Model: "sequential_5"
_________________________________________________________________
Layer (type)                 Output Shape              Param #   
embedding_5 (Embedding)      (64, None, 256)           16640     
_________________________________________________________________
gru_4 (GRU)                  (64, None, 256)           394752    
_________________________________________________________________
gru_5 (GRU)                  (64, None, 256)           394752    
_________________________________________________________________
gru_6 (GRU)                  (64, None, 256)           394752    
_________________________________________________________________
dense_4 (Dense)              (64, None, 65)            16705     
Total params: 1,217,601
Trainable params: 1,217,601
Non-trainable params: 0
_________________________________________________________________


In [59]:
# Dummy run
for input_example_batch, target_example_batch in dataset.take(1):
  example_batch_predictions = model(input_example_batch)
  print(example_batch_predictions.shape, "# (batch_size, sequence_length, vocab_size)")

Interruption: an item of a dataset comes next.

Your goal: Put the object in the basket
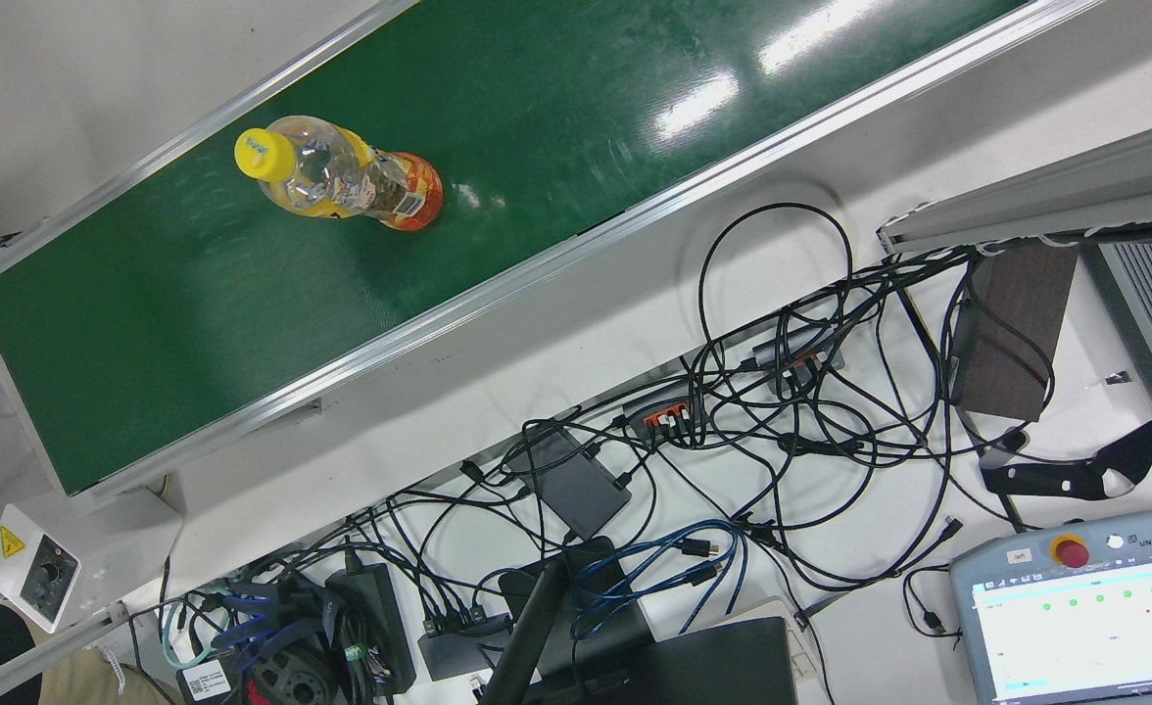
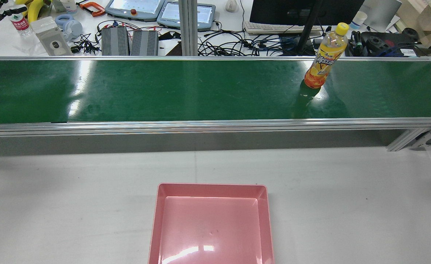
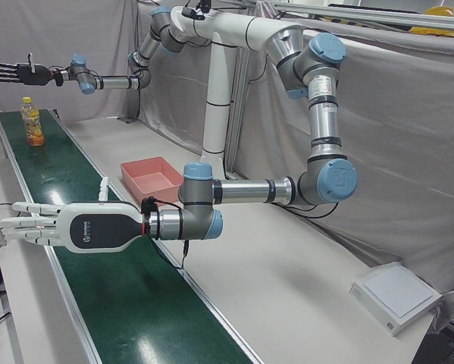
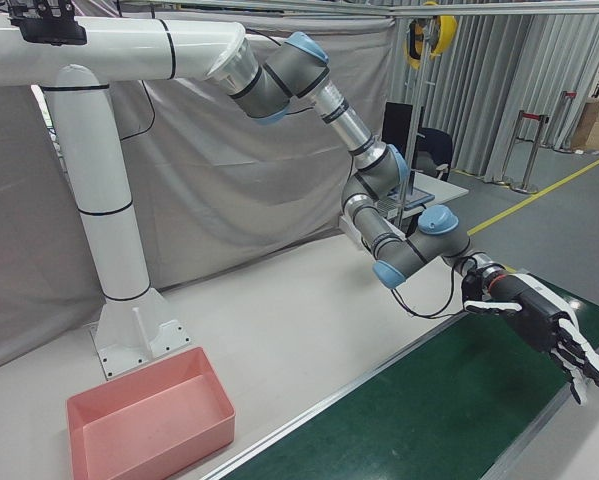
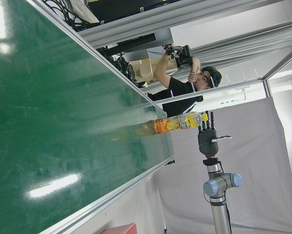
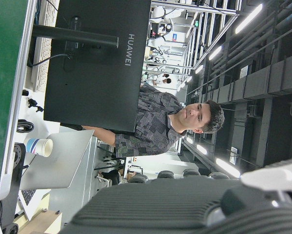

(64, 100, 65) # (batch_size, sequence_length, vocab_size)


To get actual predictions from the model we need to sample from the output distribution, to get actual character indices. This distribution is defined by the logits over the character vocabulary.

In [0]:
sampled_indices = tf.random.categorical(example_batch_predictions[0], num_samples=1)
sampled_indices = tf.squeeze(sampled_indices, axis=-1).numpy()

In [61]:
sampled_indices

array([14, 47, 44, 63, 62, 59, 10, 40,  4, 10, 55, 35, 49, 30,  5, 63, 32,
       59, 53, 47, 49, 15,  5, 43,  8,  9,  2, 12,  4, 40, 29, 13,  5, 49,
       53, 59,  9, 19, 27, 19,  5, 34, 56, 36, 54, 38, 40, 53, 29,  2, 55,
       23, 30, 52, 32,  3, 47, 15, 30, 56, 54, 56, 50, 25, 15, 48, 12, 16,
       61, 28, 42,  8, 59, 16, 52, 12,  1, 57, 39, 26, 42, 46, 10, 31,  7,
       18, 42, 22,  9, 60, 11,  6, 11, 25, 60, 14, 26,  6, 19, 62])

In [62]:
print("Input: \n", repr("".join(idx2char[input_example_batch[0]])))
print()
print("Next Char Predictions: \n", repr("".join(idx2char[sampled_indices ])))

Input: 
 'earer lord?\nThen, dreadful trumpet, sound the general doom!\nFor who is living, if those two are gone'

Next Char Predictions: 
 "Bifyxu:b&:qWkR'yTuoikC'e.3!?&bQA'kou3GOG'VrXpZboQ!qKRnT$iCRrprlMCj?DwPd.uDn? saNdh:S-FdJ3v;,;MvBN,Gx"


# Time to train

At this point the problem can be treated as a standard classification problem. Given the previous RNN state, and the input this time step, predict the class of the next character.

In [0]:
def loss(labels, logits):
    return(tf.keras.losses.sparse_categorical_crossentropy(labels, logits, from_logits=True))

In [64]:
example_batch_loss  = loss(target_example_batch, example_batch_predictions)
print("Prediction shape: ", example_batch_predictions.shape, " # (batch_size, sequence_length, vocab_size)")
print("scalar_loss:      ", example_batch_loss.numpy().mean())

Prediction shape:  (64, 100, 65)  # (batch_size, sequence_length, vocab_size)
scalar_loss:       4.174388


In [0]:
model.compile(optimizer='adam', loss=loss)

In [0]:
checkpoint_dir = './training_checkpoints'
# Name of the checkpoint files
checkpoint_prefix = os.path.join(checkpoint_dir, "ckpt_{epoch}")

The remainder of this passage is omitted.